In conjunction with the opening of the new Indian Residential School History and Dialogue Centre (IRSHDC), UBC President Santa Ono apologized yesterday for the university’s institutionalized support of the injustices that happened to Indigenous people in residential schools.
Residential schools were a government-sanctioned initiative to assimilate Indigenous peoples in Canada between the 1880s and 1996. They caused a huge degree of trauma to those within them, as children were forcibly removed from their families to attend them and suffered a variety of abuses. Universities were complicit in these systems, through actions that Ono listed: training many of the policymakers and administrators who operated the residential school system, doing little to address the exclusion from higher education that these schools effectively created, and tacitly accepting the silence surrounding it.

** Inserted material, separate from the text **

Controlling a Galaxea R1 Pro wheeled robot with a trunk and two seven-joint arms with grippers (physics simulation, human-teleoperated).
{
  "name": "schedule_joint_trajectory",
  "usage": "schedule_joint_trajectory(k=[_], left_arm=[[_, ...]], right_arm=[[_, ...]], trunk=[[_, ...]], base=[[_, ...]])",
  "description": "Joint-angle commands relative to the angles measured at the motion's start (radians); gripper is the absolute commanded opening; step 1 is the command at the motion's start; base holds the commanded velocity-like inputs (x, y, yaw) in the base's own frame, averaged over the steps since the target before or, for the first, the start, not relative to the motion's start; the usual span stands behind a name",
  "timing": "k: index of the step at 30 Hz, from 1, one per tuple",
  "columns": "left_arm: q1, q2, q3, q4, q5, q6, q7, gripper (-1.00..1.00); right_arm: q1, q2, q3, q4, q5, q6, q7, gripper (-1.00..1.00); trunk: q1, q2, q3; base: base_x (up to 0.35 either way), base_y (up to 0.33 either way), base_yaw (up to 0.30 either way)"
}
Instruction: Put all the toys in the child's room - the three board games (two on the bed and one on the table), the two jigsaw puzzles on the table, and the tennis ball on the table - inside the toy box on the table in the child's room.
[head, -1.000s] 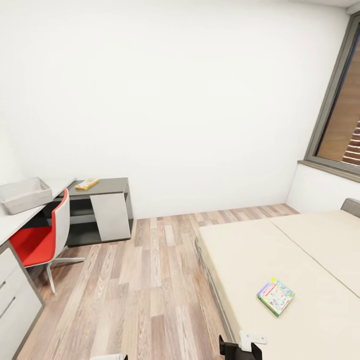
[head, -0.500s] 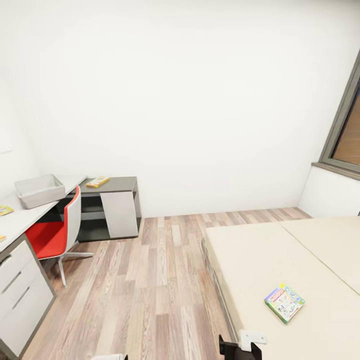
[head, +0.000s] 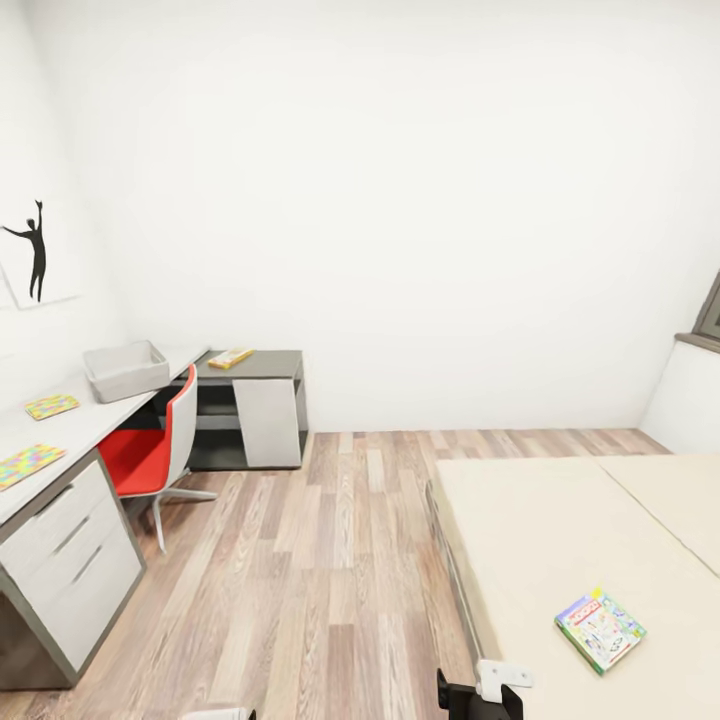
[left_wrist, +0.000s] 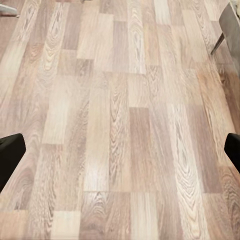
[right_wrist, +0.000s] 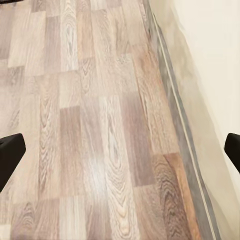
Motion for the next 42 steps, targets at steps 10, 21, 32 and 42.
schedule_joint_trajectory(k=[10,21,32,42], left_arm=[[0.0,0.0,-0.001,-0.002,0.009,0.005,0.003,1.0],[0.0,0.0,-0.002,-0.002,0.007,0.006,0.003,1.0],[0.0,0.0,-0.002,-0.002,0.007,0.006,0.003,1.0],[0.0,0.0,-0.002,-0.002,0.007,0.005,0.003,1.0]], right_arm=[[0.0,0.0,0.002,-0.002,-0.009,0.004,-0.007,1.0],[0.0,0.0,0.002,-0.002,-0.009,0.004,-0.007,1.0],[0.0,0.0,0.002,-0.002,-0.009,0.004,-0.007,1.0],[0.0,0.0,0.002,-0.002,-0.009,0.004,-0.007,1.0]], trunk=[[0.0,-0.001,-0.001],[0.0,-0.001,-0.001],[0.0,-0.001,-0.001],[0.0,-0.001,-0.001]], base=[[-0.003,-0.028,0.043],[0.0,-0.002,0.115],[-0.014,0.0,0.252],[-0.001,0.0,0.052]])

“On behalf of the university and all its people, I apologize to all of you who are survivors of the residential schools, to your families and communities, and to all of the Indigenous people for the role that this university played in perpetuating that system,” said Ono during his apology, which saw a turnout of several hundred people.
“If you take pride with being associated with the University of British Columbia, as I do, then together we must accept the responsibility to acknowledge our predecessors’ failure to stop the residential school system.”

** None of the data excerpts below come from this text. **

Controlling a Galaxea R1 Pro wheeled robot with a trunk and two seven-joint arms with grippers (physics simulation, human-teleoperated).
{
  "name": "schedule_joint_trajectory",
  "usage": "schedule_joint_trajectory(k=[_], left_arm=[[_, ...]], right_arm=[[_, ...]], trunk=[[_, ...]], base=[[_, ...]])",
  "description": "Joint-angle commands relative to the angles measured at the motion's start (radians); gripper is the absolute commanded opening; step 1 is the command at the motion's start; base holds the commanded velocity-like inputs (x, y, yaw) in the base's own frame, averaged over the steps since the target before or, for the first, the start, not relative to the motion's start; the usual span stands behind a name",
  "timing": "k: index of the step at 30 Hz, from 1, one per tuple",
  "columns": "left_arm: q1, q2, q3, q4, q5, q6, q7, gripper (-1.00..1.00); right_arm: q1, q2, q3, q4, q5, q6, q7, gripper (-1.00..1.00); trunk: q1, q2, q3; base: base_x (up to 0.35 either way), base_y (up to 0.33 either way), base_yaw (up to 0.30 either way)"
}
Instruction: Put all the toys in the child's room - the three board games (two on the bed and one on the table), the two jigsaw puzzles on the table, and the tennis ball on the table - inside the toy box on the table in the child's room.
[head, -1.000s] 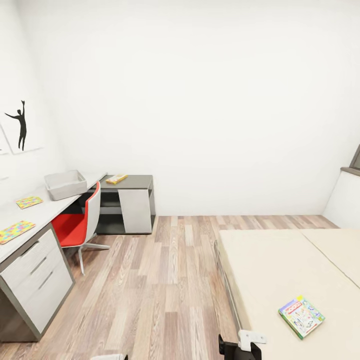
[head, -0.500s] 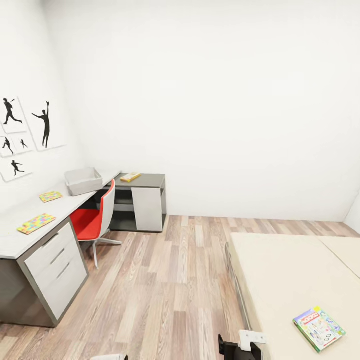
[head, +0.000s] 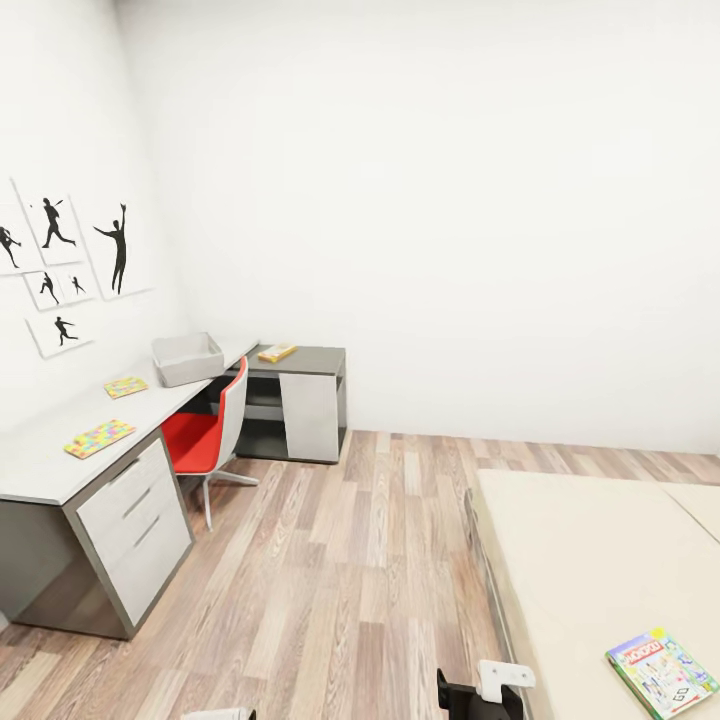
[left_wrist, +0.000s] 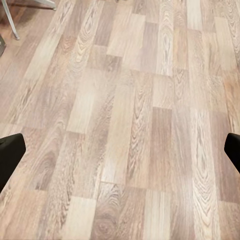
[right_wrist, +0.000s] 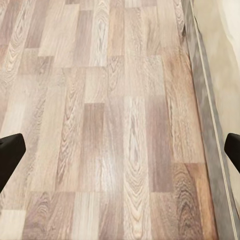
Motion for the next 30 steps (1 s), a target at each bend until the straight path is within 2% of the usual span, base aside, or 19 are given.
schedule_joint_trajectory(k=[1,30], left_arm=[[0.0,0.0,-0.001,-0.002,0.008,0.006,0.003,1.0],[0.0,0.0,-0.001,-0.002,0.008,0.006,0.003,1.0]], right_arm=[[0.0,0.0,0.002,-0.002,-0.008,0.004,-0.007,1.0],[0.0,0.0,0.002,-0.002,-0.008,0.004,-0.007,1.0]], trunk=[[0.0,-0.001,-0.001],[0.0,-0.001,-0.001]], base=[[0.0,0.0,0.005],[-0.01,0.0,0.001]])
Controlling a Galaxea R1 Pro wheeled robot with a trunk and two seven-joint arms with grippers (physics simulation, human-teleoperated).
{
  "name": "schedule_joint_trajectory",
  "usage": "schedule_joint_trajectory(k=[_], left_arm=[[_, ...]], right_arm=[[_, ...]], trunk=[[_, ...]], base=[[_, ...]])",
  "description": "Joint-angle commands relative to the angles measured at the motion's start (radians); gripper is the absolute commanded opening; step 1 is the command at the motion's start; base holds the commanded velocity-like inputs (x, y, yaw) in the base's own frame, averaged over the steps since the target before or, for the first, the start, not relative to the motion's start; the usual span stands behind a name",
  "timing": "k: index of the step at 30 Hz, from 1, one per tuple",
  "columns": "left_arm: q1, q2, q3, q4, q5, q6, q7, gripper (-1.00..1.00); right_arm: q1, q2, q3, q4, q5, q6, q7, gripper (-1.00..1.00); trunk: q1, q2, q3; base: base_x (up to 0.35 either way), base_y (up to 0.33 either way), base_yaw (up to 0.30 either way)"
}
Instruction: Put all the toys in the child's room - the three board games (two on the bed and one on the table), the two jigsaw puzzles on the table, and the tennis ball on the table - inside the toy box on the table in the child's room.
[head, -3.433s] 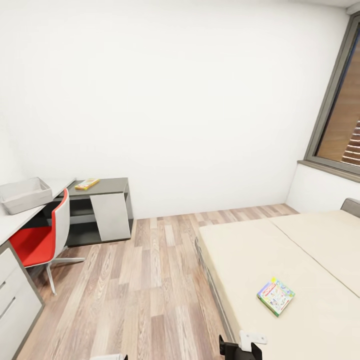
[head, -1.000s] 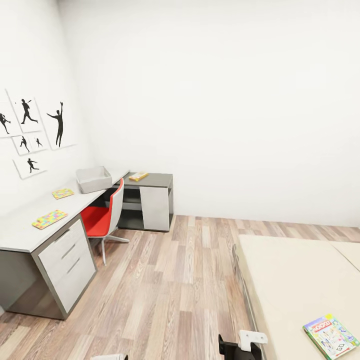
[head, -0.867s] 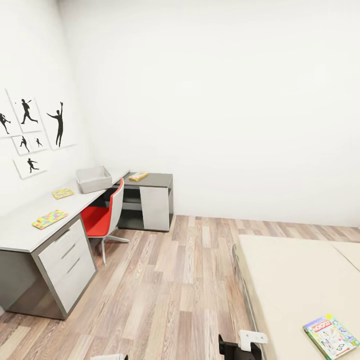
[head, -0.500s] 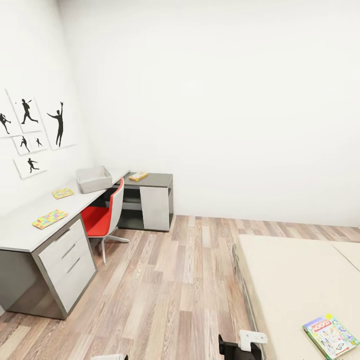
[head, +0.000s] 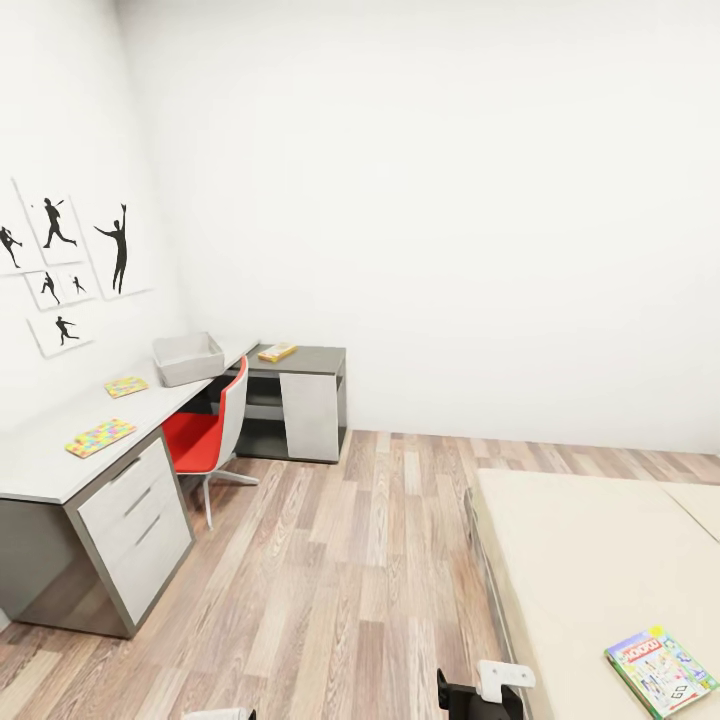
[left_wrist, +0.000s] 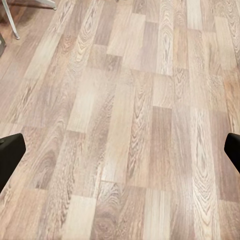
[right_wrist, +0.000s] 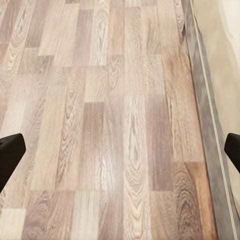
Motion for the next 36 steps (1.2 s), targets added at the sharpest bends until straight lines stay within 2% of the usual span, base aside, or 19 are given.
schedule_joint_trajectory(k=[1,36], left_arm=[[0.0,0.0,-0.001,-0.002,0.008,0.006,0.003,1.0],[0.0,0.0,-0.001,-0.002,0.008,0.006,0.003,1.0]], right_arm=[[0.0,0.0,0.002,-0.002,-0.008,0.004,-0.007,1.0],[0.0,0.0,0.002,-0.002,-0.009,0.004,-0.007,1.0]], trunk=[[0.0,-0.001,-0.001],[0.0,-0.001,0.001]], base=[[0.0,0.0,0.0],[0.0,0.0,-0.032]])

The apology opened up the ceremony for the IRSHDC, which is intended to be a hub of dialogue, conversation, learning and healing for those who have experienced the intergenerational trauma of residential schools, as well as those who did not but want to learn. The centre will provide survivors, their families and communities access to the records gathered by the Truth and Reconciliation Commission of Canada, as an affiliate site to the National Research Centre for Truth and Reconciliation in Winnipeg.
The centre, which is located close to Koerner Library, was funded with $5.5 million in undesignated donations that the university directed to the project.
The building has been a work in progress since its conception by Linc Kesler, advisor to the president on Aboriginal affairs, in 2011. Since then successive UBC presidents have worked on it as well as on the second initiative central to UBC’s plan for reconciliation: the Reconciliation Pole, which was installed on campus last year.
The opening event also featured speeches from Cindy Tom-Lindley, a former residential school student and executive director of the Indian Residential School Survivor Society; Grand Chief Edward John of the First Nations Summit Political Executive; Adina Williams, a UBC student and an intergenerational survivor of the effects of residential schools; Barney Williams, a survivor of the Christie Indian Residential School and a member of the National Centre for Truth and Reconciliation’s Survivors Circle; and Larry Grant, a Musqueam elder and adjunct professor in the First Nations and Endangered Languages Program. Each spoke emotionally about the deeply systemic effects that the residential school system had and has upon their communities.
“Today we witness an opportunity for us, that are still here, that are still struggling and hurting,” said Barney Williams. “Doors are opening in an institution that is saying, ‘Come in.’”
He stressed that as welcoming as UBC can be, it will be difficult for survivors to confront the deeply rooted hurt that has been “imprinted in our beings.”
“We live with it every day.”
“While there have been significant gaps, especially in our education systems, in learning about this part of our history, UBC students, faculty and staff now have the opportunity to better understand and acknowledge the hard truths of Canada’s past and present,” said Adina Williams. At the end of her speech, she also encouraged Ono to follow through on the promising nature of the centre’s opening and urged him to consider the work that the university still has to do with regards to reconciliation.
Moving forward, UBC is working to develop a new Indigenous Strategic Plan for the university, to replace the Aboriginal Strategic Plan put in place in 2009 and to better complement Canada’s Truth and Reconciliation Commission. According to the Facebook Live discussion following the apology, Kesler also expects there will be implementation reports for this plan in the near future.
“The Indigenous Strategic Plan or just part of that plan lays a good foundation for future work,” he said, “and I do not doubt the commitment of President Ono’s administration in carrying that work forward.”
Ono was initially supposed to give the apology in late September, but the event was pushed to an undisclosed date due to a “scheduling conflict.”
“While we cannot rewrite this history, we must not deny it either,” said Ono.